Alcohol consumption is another potential risk factor that has been extensively studied. Two meta-analyses26,27 have found there to be an inverse relationship between alcohol consumption and the risk of kidney cancer, and these findings have been confirmed by large scale prospective studies28,29. All of the aforementioned studies reported a lower risk for drinkers, compared to non-drinkers or light drinkers. GBD 2017 did not calculate the burden of kidney cancer attributable to alcohol consumption, but this addition has been suggested for future GBD cycles, as there is sufficient evidence of the association between these two variables.

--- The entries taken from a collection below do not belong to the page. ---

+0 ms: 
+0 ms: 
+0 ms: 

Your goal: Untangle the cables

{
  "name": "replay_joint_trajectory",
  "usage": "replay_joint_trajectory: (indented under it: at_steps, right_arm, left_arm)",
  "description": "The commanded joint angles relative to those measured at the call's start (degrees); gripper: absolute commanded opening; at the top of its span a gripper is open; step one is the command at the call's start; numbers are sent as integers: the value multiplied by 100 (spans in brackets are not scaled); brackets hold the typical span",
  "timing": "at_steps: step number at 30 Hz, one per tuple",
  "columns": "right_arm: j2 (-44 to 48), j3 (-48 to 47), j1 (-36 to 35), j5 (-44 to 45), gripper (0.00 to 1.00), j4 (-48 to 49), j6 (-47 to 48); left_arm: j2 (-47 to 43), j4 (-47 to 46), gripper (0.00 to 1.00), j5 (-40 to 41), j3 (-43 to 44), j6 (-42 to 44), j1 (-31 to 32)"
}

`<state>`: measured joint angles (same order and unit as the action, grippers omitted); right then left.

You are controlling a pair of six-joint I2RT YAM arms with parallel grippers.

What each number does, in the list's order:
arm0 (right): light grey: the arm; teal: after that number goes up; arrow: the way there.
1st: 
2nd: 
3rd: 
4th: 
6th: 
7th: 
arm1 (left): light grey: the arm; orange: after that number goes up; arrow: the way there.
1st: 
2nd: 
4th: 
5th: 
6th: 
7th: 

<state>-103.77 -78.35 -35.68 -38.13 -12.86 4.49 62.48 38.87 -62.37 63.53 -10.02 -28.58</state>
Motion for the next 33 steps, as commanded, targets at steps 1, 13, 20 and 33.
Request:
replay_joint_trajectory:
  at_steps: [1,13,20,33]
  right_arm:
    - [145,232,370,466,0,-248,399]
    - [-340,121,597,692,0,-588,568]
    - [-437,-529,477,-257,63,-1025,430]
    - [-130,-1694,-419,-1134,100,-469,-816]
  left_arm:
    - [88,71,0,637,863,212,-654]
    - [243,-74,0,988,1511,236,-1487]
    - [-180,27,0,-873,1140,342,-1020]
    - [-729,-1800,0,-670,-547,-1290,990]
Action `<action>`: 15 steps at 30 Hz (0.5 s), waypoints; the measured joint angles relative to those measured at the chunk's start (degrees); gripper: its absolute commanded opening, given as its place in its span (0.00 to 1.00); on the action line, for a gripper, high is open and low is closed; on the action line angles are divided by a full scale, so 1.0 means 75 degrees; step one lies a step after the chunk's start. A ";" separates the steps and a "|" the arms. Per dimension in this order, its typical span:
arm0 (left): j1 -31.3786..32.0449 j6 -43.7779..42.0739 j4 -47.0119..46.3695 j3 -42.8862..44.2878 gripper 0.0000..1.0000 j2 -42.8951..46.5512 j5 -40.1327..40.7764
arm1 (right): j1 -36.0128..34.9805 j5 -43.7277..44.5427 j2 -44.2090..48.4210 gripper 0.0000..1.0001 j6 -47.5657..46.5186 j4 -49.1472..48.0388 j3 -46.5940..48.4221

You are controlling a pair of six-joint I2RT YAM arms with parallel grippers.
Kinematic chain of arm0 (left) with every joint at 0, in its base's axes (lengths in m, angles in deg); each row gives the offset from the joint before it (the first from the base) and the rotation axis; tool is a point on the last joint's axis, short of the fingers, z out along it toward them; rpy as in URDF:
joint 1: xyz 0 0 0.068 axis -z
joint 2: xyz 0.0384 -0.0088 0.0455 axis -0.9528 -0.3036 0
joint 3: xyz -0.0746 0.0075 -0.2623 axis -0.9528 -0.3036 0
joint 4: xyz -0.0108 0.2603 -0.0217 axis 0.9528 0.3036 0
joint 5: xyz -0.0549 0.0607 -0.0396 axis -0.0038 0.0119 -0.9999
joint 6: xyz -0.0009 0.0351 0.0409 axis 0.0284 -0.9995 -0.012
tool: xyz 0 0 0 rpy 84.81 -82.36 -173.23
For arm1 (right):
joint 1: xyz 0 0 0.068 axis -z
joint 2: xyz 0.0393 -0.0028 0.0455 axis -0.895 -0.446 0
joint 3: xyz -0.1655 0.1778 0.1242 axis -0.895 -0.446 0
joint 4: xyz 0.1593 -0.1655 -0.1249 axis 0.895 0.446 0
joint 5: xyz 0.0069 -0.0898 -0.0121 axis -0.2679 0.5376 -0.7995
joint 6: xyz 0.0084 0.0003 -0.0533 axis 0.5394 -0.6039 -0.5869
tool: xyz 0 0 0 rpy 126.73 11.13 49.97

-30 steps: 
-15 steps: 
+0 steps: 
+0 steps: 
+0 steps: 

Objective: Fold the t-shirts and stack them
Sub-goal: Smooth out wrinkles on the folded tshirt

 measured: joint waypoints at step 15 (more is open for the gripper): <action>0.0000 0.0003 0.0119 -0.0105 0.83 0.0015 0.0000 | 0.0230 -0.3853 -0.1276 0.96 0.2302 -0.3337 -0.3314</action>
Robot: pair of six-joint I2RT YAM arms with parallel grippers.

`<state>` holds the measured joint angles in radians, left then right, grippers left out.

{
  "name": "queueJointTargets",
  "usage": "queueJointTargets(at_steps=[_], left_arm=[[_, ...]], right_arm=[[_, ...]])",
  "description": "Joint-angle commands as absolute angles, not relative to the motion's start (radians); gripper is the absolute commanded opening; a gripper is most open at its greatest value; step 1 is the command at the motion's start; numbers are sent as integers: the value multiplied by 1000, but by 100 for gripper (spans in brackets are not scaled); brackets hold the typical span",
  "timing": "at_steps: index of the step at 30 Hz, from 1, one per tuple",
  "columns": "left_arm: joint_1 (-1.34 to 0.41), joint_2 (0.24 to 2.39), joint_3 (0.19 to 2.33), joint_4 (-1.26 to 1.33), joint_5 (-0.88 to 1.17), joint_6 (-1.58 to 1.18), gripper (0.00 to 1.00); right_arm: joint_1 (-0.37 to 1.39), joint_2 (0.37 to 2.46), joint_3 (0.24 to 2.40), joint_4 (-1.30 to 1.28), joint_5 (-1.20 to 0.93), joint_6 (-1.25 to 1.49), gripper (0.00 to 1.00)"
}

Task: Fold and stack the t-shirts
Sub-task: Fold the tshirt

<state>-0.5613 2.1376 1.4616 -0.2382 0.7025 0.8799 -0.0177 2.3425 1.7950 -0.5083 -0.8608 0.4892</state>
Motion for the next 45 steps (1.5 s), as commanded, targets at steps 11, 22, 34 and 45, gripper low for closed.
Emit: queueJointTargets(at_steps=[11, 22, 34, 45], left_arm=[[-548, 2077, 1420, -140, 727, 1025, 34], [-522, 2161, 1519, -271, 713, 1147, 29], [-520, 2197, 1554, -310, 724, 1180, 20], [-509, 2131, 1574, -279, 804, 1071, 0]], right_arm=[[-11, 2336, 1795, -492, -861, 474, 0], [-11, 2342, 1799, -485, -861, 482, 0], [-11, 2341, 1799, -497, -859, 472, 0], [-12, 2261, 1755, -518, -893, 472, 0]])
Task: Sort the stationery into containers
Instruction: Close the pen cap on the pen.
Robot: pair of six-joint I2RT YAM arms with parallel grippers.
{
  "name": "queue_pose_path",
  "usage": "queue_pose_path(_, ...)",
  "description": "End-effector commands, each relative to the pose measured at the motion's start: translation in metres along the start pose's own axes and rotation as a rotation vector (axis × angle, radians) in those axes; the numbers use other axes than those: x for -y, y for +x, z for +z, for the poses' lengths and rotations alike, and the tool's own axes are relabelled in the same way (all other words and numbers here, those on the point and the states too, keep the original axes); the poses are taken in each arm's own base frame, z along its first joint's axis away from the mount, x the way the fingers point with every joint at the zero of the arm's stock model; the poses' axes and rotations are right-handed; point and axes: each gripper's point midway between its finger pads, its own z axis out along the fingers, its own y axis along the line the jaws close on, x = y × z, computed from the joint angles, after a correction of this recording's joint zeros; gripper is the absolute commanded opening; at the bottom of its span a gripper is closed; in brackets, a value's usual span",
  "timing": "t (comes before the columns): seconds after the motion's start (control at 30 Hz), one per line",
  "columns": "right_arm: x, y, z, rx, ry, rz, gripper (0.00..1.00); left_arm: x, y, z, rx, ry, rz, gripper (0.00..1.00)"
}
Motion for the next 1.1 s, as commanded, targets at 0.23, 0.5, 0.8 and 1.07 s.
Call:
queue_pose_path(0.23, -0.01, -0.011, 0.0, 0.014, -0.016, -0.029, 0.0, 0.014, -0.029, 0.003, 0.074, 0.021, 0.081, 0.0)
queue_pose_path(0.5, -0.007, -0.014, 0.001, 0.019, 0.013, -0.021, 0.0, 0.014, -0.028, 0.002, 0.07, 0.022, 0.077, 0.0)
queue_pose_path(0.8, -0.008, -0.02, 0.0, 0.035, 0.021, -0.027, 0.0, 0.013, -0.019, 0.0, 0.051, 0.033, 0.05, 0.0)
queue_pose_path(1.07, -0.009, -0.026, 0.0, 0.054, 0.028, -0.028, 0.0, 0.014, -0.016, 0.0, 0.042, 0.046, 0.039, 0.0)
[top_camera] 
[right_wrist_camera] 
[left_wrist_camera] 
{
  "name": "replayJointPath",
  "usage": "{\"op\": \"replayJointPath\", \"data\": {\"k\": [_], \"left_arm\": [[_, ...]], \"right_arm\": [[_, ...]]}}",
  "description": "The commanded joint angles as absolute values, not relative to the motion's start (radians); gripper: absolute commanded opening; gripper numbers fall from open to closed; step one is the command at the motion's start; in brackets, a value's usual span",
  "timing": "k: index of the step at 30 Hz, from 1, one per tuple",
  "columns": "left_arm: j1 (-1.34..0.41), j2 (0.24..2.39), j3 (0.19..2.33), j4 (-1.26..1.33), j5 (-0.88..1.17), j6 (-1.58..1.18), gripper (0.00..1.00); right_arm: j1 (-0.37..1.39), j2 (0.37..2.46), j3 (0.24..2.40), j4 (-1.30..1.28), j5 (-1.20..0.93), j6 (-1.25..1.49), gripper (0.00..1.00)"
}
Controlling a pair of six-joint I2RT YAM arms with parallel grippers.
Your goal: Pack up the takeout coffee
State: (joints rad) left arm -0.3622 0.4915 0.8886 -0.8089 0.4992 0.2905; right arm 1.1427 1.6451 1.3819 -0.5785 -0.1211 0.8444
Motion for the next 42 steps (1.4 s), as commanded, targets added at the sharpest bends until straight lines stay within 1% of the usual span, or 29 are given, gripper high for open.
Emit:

Although the association between diet and kidney cancer has been examined in previous research, the evidence is not robust5. Most studies have reported no association between fruit and vegetable intake and the risk of kidney cancer, and nutrient specific associations have not been reported5.

Medical history, including hypertension, chronic kidney disease, kidney stones and diabetes mellitus have also been found to be associated with kidney cancer5,6. Several studies have reported that hypertension increases the risk of kidney cancer and have reported dose–response relationships between blood pressure and kidney cancer risk30,31. This risk factor has also been suggested for inclusion in the next cycle of the GBD study. Chronic kidney disease has also been found to be a risk factor for kidney cancer32,33,34. Furthermore, previous large scale studies35,36 and one meta-analysis37 have found a higher risk of kidney cancer to be associated with kidney stones. Finally, previous large scale studies38,39 and a meta-analysis40 have found diabetes mellitus to be associated with a higher risk of kidney cancer.

Considering the evidence reported above, there is sufficient evidence to suggest that the risk of kidney cancer is associated with: alcohol consumption, hypertension, chronic kidney diseases, kidney stones and diabetes mellitus. These risk factors should all be included into the next cycle of the GBD project to inform public policy and health policy makers how much of the kidney cancer burden could be attributed to each of these risk factors. However, the evidence for physical activity, diet and several other risk factors are not compelling and further research is needed.

The present study provides important information on the proportion of the kidney cancer burden that is attributable to modifiable risk factors, such as smoking, high body mass index and occupational exposure to trichloroethylene, which can be used for primary prevention purposes. However, the role of other risk factors, such as hypertension and diabetes mellitus, should be calculated in future iterations of the GBD project. In addition, improvements in diagnostic measures are needed, with the identification of blood- and urine-based markers being one approach with considerable merit5. These improvements are needed to allow earlier detection of kidney cancer and thereby a better prognosis for patients.

Strengths and limitations

The present research had a number of limitations. Firstly, it is possible that in some countries the rate of cancer detection is low and hence the incidence is lower than reported here. Secondly, some countries do not have the vital statistics to capture the causes of death. GBD methodology adjusts for these biases and provides uncertainty intervals for all estimates.

Conclusions

There has been little or no improvement in the burden of kidney cancer over the last 28 years. Our study provides much needed information about the burden of kidney cancer in each country, to enable countries to better plan to address their burden and to allocate their limited resources more appropriately. Our results highlight the need for renewed efforts to reduce exposure to risk factors and to improve the prevention and early detection of this disease.